TILDE is a new approach for describing entities.
Defining TILDE is a work-in-progress. If you wish to comment, please email me, Bill Oldroyd.
First version, 21 September 2019.
TILDE : a Trim, Indented Layout for Describing Entities. TILDE follows on from approaches such as JSON and YAML by providing a simple, minimal approach to describe entities. Entities being such things as information resources, people, organisations, objects, events and so forth. Entities can be both real and imaginary.
TILDE addresses the manner in which descriptions of entities are recorded and presented. The objective is to provide a simple text layout which can be easily understood, created and edited by humans using simple text editing software. At the same time the text can be interpreted by software into a set of 'descriptors' stored in a hierarchical data model. The hierarchy is defined through indentation within the text. The simplicity and clarity of the layout assists understanding of the manner in which the descriptions are constructed, thus allowing experimentation and development. A schema can be included in the description or loaded separately.

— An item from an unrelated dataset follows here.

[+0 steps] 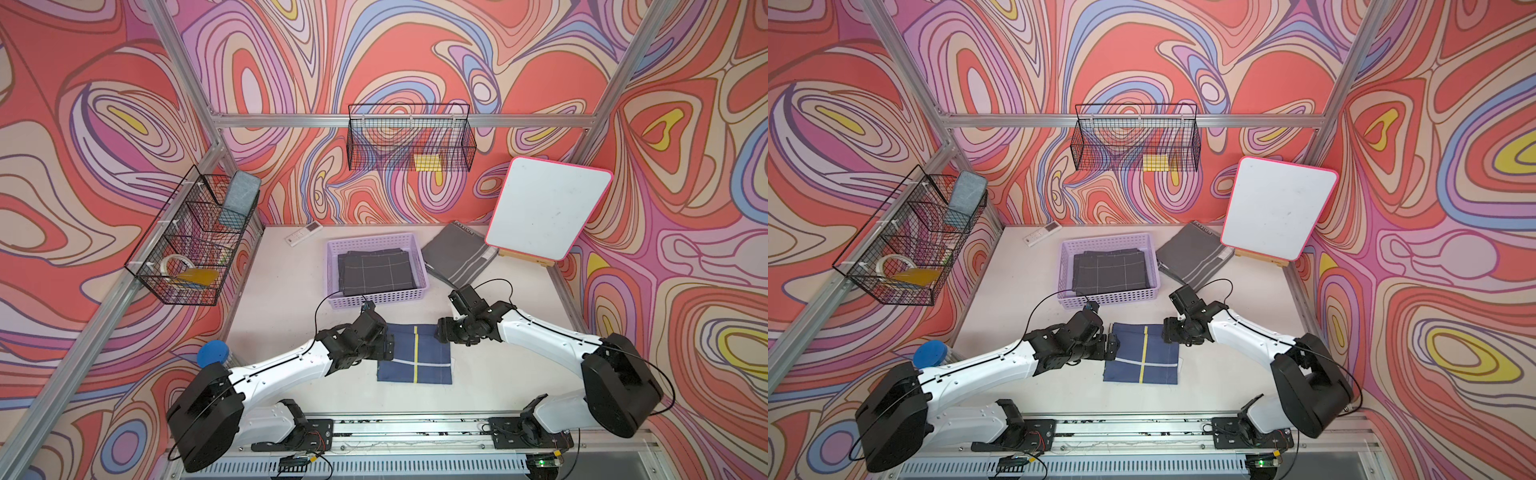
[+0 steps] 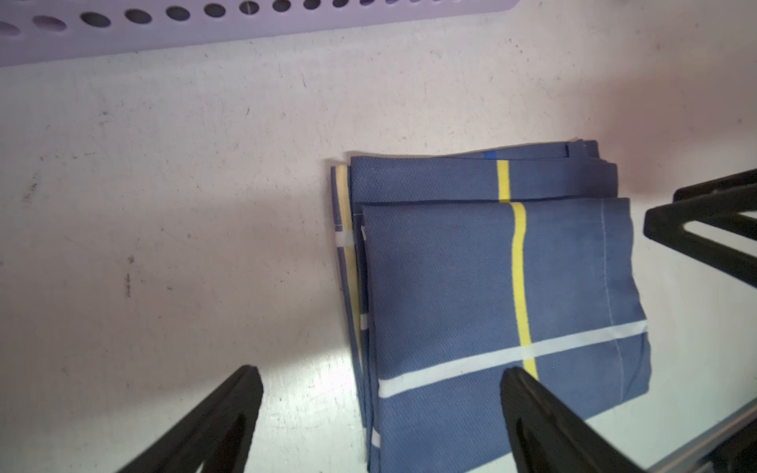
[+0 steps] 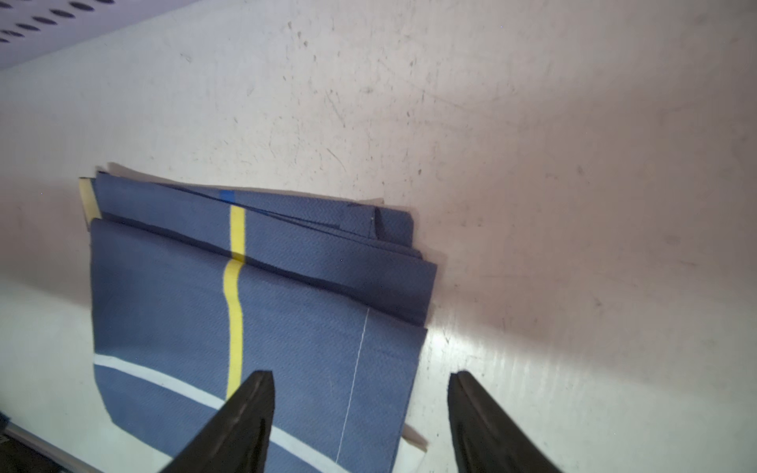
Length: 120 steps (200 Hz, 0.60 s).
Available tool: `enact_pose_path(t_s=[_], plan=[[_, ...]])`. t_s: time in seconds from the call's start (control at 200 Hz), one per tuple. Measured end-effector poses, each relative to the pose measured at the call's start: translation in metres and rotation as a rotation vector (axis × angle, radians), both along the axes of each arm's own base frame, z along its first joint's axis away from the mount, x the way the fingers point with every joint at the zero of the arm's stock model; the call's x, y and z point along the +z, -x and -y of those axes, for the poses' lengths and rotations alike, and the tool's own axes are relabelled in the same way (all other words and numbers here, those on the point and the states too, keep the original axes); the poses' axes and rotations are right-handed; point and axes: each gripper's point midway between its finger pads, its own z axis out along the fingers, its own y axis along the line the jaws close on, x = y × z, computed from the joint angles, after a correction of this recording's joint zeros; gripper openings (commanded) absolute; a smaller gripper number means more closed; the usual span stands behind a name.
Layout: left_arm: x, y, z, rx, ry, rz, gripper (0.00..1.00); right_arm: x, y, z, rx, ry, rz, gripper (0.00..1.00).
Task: Put the folded pillowcase in the basket
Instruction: Adjust the pillowcase at the center of the board, then pick up the pillowcase at the center of the board.
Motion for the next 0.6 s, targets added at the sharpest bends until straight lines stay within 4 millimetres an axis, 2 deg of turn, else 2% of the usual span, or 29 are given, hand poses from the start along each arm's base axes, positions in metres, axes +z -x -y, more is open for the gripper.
enact_pose_path(t_s=[0.125,0.27,0.601], plan=[[-0.014,-0.004,0.006,-0.026,-0.044,-0.035,0.83,-0.009,-0.001,-0.001,0.006,0.019,-0.021,0.65],[-0.021,-0.011,0.013,-0.043,-0.066,-0.042,0.82,-0.012,-0.002,0.0,0.006,0.028,-0.023,0.63],[-0.041,-0.019,0.014,-0.045,-0.08,-0.085,0.73,-0.023,-0.005,-0.002,0.008,0.039,-0.037,0.55]])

Within the examples shown here the choice of descriptors is illustrative not definitive. Comparison with any current schemes is to provide a basis for the choices made in designing TILDE. Differences are highlighted to illustrate a different way to describe entities. Here is an example of a description using TILDE.
~language~ english
~updated~ 2019-08-23T09:55:07
IR~
title~ Yorkshire cotton
sub-title~ The Yorkshire cotton industry, 1780-1835
written~
by~ George Ingle
is-a~ book; text, illustrations, photographs, sources, gazetter
published~
by~ Carnegie Publishing Limited
location~ Preston, United Kingdom
date~ 1997
form~ soft cover; print, on paper; 279p
identifier~ ISBN 1-85936-0820-9
about~
location~ Yorkshire, United Kingdom
subject~ history, cotton industry
period~ 1780 - 1835
keywords~ industrial revolution, surveys, water power,
steam power, machinery, mill construction, capital, labour supply
Initially the description above is specifying the language of the description, which is 'english' and the date of the last update. 'IR~'stands for "information resource" and is equivalent to the entity being described, which in this case is a book. The descriptors used are fairly obvious for a book except for 'is-a~' which describes the intellectual form of the entity and about~ introduces a description of the content. Bold and italic text is used only to aid comprehension.

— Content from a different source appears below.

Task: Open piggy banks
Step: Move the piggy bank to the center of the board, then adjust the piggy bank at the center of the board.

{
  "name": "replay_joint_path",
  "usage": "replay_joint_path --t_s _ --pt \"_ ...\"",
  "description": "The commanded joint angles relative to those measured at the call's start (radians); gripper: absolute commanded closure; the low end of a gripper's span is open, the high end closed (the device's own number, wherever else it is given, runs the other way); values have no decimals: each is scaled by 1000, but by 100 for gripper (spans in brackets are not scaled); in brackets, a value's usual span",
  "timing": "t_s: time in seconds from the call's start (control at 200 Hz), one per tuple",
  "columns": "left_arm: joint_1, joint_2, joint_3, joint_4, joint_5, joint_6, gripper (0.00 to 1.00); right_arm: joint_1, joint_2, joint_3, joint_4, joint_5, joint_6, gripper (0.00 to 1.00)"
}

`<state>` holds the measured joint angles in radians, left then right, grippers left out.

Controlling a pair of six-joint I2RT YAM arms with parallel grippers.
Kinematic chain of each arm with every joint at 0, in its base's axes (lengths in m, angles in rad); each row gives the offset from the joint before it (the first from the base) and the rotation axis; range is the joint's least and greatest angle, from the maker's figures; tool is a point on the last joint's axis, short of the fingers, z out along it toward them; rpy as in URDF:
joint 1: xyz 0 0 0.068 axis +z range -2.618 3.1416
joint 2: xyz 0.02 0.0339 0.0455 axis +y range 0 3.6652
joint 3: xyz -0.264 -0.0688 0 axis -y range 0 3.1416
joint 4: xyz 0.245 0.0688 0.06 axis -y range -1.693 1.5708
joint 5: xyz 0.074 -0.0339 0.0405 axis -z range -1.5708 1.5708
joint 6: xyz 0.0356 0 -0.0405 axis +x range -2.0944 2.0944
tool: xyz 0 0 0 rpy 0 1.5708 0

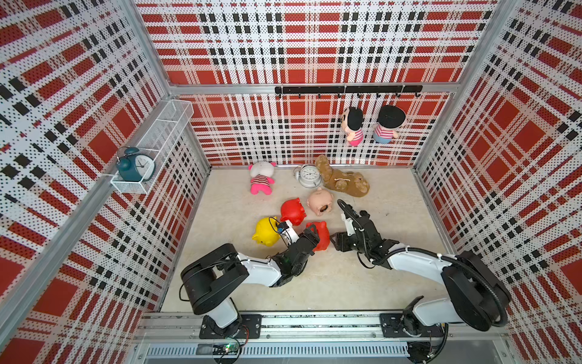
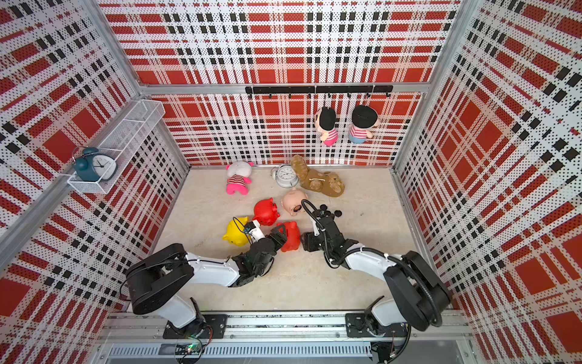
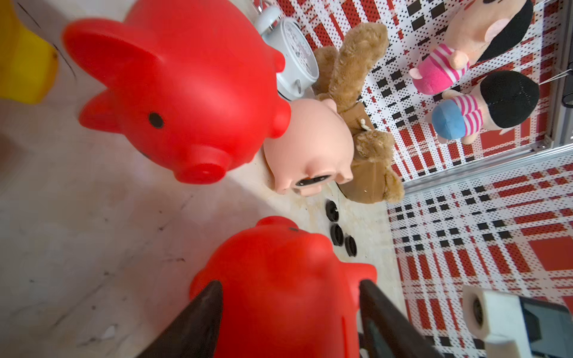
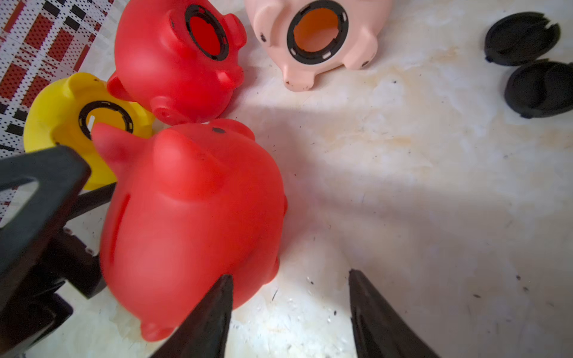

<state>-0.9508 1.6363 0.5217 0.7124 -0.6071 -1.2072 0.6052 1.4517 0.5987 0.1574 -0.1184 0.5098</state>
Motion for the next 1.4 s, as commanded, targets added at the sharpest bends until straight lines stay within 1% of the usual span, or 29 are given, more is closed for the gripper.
replay_joint_path --t_s 0.0,0.14,0.276,0.396,0.431,0.486,0.576,0.696,0.812,0.897,1.007,1.237,1.328,1.393 --pt "2 14 -38 96 52 -14 37 1 30 13 112 -63 17 44" --pt "14 -2 -106 123 61 -45 39 11 0 5 147 -94 36 46" --pt "34 -23 -172 153 63 -74 39 43 -22 24 146 -90 36 47" --pt "61 -39 -208 187 79 -69 38 56 1 53 137 -66 36 47" --pt "63 -49 -209 196 87 -53 36 55 8 61 125 -52 36 47" --pt "60 -67 -197 193 93 -19 28 54 18 70 114 -35 35 47" --pt "54 -104 -172 170 92 20 18 55 34 78 117 -41 36 47" --pt "51 -148 -138 128 90 61 10 54 35 79 114 -24 36 48" --pt "52 -154 -85 87 102 110 6 52 36 79 104 -15 31 48" --pt "73 -127 -49 68 133 131 6 51 44 79 106 -24 29 48" --pt "106 -79 -14 63 182 125 7 50 50 67 127 -30 36 48" --pt "113 2 44 25 194 123 10 42 28 45 136 -35 36 48" --pt "112 41 58 25 210 111 14 33 18 35 140 -34 35 48" --pt "111 64 63 29 222 107 21 27 14 29 143 -32 34 48"
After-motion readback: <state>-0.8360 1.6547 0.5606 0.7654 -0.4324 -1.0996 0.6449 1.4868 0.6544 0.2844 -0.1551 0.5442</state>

Descriptors have 4 main components : an indentation reflecting position in the hierarchy, a label, a list of one to many values, with each value having a dictionary of zero to many subsiduary Descriptors. A description is an hierachical arrangement of Descriptors. This model can, for example, be implemented in Python as a group of instances of a 'descriptor' class, but the prime source of the description is the original text stream.

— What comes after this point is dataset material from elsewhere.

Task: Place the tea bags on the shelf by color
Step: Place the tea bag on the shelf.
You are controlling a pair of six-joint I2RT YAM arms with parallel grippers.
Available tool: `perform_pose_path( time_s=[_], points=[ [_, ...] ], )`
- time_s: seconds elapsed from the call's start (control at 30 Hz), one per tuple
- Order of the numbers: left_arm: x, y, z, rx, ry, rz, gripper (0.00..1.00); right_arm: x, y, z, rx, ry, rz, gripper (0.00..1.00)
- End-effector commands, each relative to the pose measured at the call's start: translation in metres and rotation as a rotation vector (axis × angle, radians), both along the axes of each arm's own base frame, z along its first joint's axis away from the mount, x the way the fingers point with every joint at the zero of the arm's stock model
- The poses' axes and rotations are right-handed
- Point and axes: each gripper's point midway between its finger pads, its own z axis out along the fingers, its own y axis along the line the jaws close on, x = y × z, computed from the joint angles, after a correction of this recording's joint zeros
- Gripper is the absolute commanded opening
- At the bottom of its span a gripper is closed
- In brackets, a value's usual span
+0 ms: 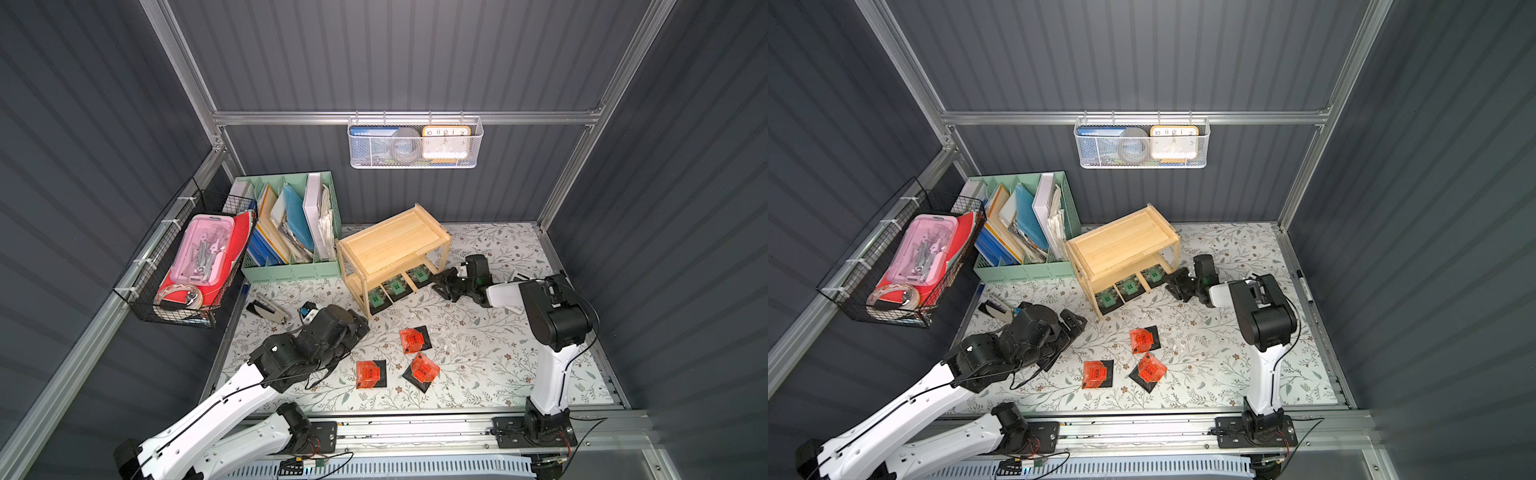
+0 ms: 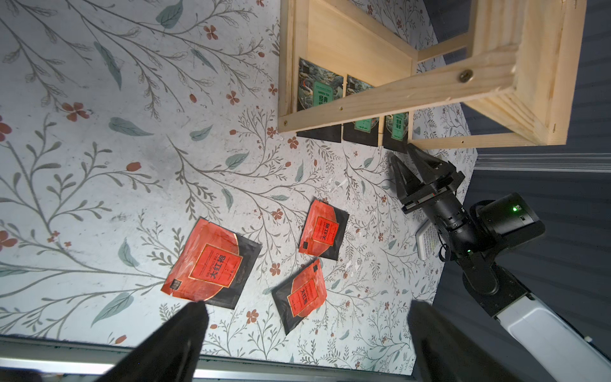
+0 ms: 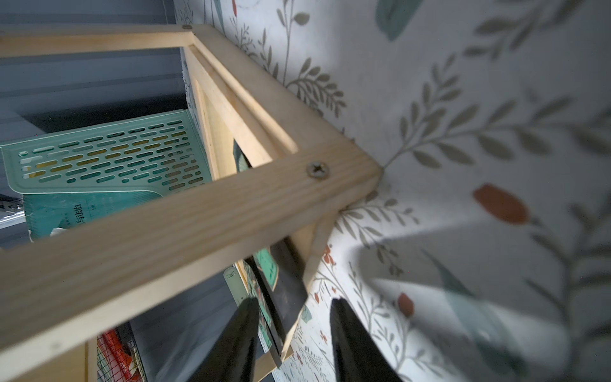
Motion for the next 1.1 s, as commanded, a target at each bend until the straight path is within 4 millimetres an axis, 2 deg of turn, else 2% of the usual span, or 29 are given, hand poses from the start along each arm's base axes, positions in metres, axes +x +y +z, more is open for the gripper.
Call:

Although there is a Python implementation to create an appropriate data model for a description there is no reason why the model cannot be implemented by other methods at a lower level, for example RDF.
The choice of Descriptors is application dependant. In the examples the use of TILDE is to describe information resources and related entities. Entities such as books, films, websites, services, people, organisations, events, categories, term lists and so forth.
TILDE uses a special character to denote labels, this is the ~ (tilde, U+007E).
A Descriptor is one or more lines of text which have the following form :
- Zero to many spaces which define the indentation.
- A label comprising the following characters a-zA-Z0-9_.~ , terminated by a tilde and one or more spaces.
- A value which is any unicode text or may be an empty string.
- Zero to many lines following the label line that are added to the value. Leading spaces in these lines are ignored to allow text to be in a helpful position to assist reading. This space is not preserved in the data model.
So for example :
~language~ english
Person~ John Smith
life~
birth~ 18 March 1824
place~ Leeds
death~ 9 September 1879
description~ John Smith was the eldest of five children of Samuel Smith,
a wealthy butcher and tanner from Meanwood in Leeds. In
1847 John Smith purchased the Backhouse & Hartley brewery
in Tadcaster with funding provided by his father. Smith's
timing proved fortuitous; pale ales were displacing porter
as the public's most popular style of beer, and
Tadcaster's hard water proved to be well-suited for brewing
the new style. The prosperity of the 1850s and 1860s,
together with the arrival of the railways, realised greater
opportunities for brewers, and by 1861 Smith employed eight
men in his brewing and malting enterprise.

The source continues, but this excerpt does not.